Aim of the exercise:
Find every line in the records below that holds the word "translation", and copy it out.

-- Records for this exercise follows --

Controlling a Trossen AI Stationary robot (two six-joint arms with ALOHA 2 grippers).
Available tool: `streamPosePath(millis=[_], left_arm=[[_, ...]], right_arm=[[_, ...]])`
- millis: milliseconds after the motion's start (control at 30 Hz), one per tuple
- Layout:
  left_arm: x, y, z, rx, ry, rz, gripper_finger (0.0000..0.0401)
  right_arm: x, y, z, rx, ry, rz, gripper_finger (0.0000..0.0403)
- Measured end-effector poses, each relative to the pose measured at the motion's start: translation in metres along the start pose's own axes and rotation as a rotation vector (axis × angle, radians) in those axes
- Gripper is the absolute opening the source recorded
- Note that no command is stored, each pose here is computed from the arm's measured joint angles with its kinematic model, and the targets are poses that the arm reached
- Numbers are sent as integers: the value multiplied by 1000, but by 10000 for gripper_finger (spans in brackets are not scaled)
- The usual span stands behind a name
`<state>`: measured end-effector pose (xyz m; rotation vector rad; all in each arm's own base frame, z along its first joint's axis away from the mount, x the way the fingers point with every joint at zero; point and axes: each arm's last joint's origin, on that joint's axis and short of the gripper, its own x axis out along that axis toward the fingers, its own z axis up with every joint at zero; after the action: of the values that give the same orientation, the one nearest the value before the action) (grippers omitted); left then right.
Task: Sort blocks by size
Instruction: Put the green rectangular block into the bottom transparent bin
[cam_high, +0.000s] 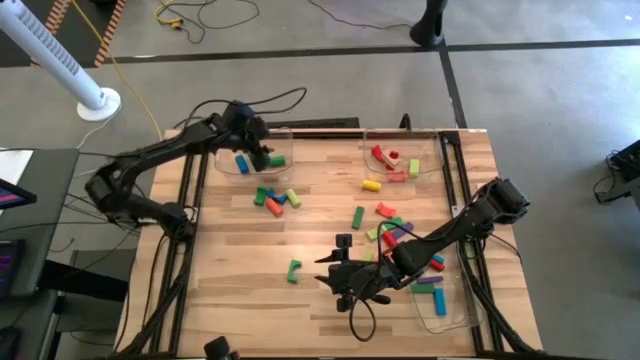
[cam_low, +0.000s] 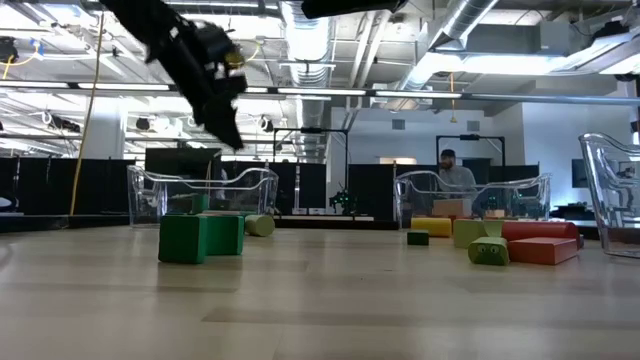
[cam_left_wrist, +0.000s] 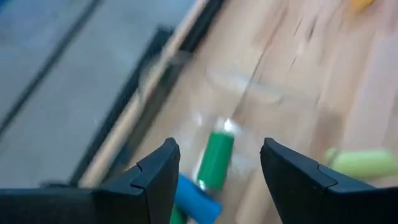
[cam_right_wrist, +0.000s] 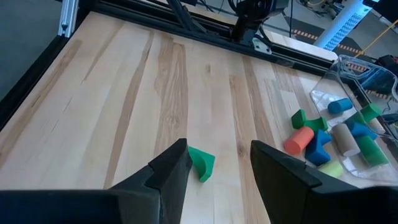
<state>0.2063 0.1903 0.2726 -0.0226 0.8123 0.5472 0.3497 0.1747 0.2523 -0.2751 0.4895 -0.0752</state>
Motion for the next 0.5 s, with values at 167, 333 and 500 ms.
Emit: streamPosePath(millis=[167, 333, 500], left_arm=[[-52, -16, 12, 6, -175, -4, 213], [-105, -48, 3, 25, -309, -183, 213], [-137, -86, -33, 74, -383, -388, 213]], right_arm=[[0, 0, -1, -8, 11, 0, 202], [0, 0, -2, -13, 19, 0, 202], [0, 0, -3, -20, 30, -1, 202]])
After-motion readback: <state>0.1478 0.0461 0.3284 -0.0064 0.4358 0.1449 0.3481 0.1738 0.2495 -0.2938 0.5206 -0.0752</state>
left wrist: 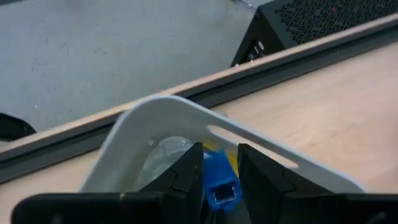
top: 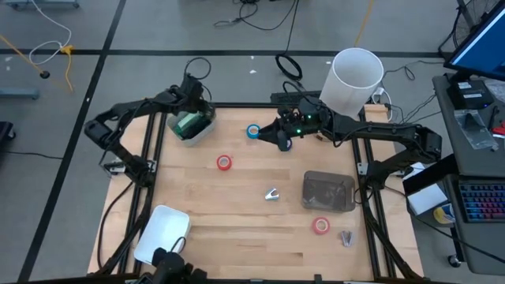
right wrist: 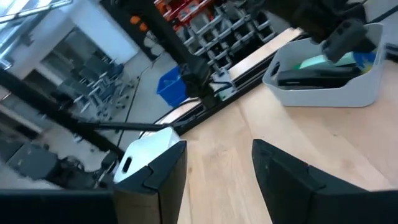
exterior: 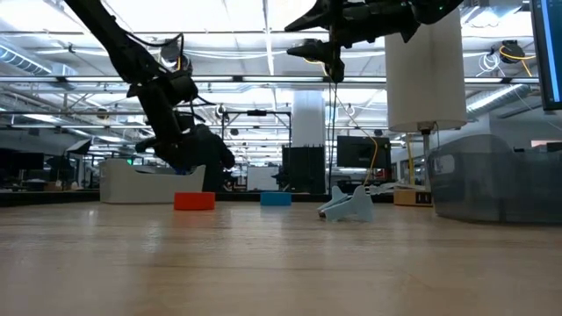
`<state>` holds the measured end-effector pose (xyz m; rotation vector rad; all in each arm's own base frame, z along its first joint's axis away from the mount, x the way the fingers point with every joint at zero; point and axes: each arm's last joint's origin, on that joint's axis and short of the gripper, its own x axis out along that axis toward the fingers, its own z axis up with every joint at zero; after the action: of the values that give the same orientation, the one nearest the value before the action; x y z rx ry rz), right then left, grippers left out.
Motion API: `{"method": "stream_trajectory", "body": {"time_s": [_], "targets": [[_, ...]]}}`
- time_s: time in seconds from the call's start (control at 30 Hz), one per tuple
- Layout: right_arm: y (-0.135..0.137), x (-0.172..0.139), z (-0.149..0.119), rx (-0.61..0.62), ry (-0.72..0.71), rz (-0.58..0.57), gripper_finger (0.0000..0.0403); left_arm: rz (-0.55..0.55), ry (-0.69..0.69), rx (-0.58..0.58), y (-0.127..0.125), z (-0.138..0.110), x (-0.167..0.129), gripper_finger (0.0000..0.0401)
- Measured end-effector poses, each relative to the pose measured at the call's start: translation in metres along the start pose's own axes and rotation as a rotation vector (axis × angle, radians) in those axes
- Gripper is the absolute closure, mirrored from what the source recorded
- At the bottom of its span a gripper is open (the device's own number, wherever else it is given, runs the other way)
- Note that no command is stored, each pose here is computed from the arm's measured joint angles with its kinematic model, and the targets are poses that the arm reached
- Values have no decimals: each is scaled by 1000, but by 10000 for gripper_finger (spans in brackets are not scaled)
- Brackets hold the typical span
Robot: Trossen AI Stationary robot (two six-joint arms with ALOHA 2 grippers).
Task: Pick and place Stapler, Stapler remover, tape
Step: Put the small blue stapler into the gray bin, then put the blue tape into the white bin
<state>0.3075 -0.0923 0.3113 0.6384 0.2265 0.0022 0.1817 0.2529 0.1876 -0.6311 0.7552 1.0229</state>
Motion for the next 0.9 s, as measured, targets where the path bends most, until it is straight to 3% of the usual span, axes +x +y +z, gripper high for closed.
{"method": "stream_trajectory", "body": {"time_s": [0.3, 0.53, 0.67, 0.9], "targets": [[0, 0, 0, 11, -4, -1, 224, -27, -21, -49, -2, 2, 0, 300], [0, 0, 0, -25, -1, 4, 229, -262, -99, -58, -10, 14, -31, 300], [0, 0, 0, -107, 0, 4, 229, -418, -160, 30, -21, 17, -59, 299], [-1, 0, -2, -222, 21, -5, 231, -657, -232, 305, -58, 7, -98, 299]]}}
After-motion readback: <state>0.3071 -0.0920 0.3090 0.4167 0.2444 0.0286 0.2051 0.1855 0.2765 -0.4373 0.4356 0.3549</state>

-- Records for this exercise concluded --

Output below:
- Measured end-effector poses, each relative to the pose measured at the motion's start: translation in metres along the start pose's own axes and rotation as a rotation vector (axis × angle, radians) in those axes
- Measured end-effector poses, each relative to the pose measured at the call's start: translation in metres along the start pose's own axes and rotation as a rotation vector (axis × angle, radians) in those axes

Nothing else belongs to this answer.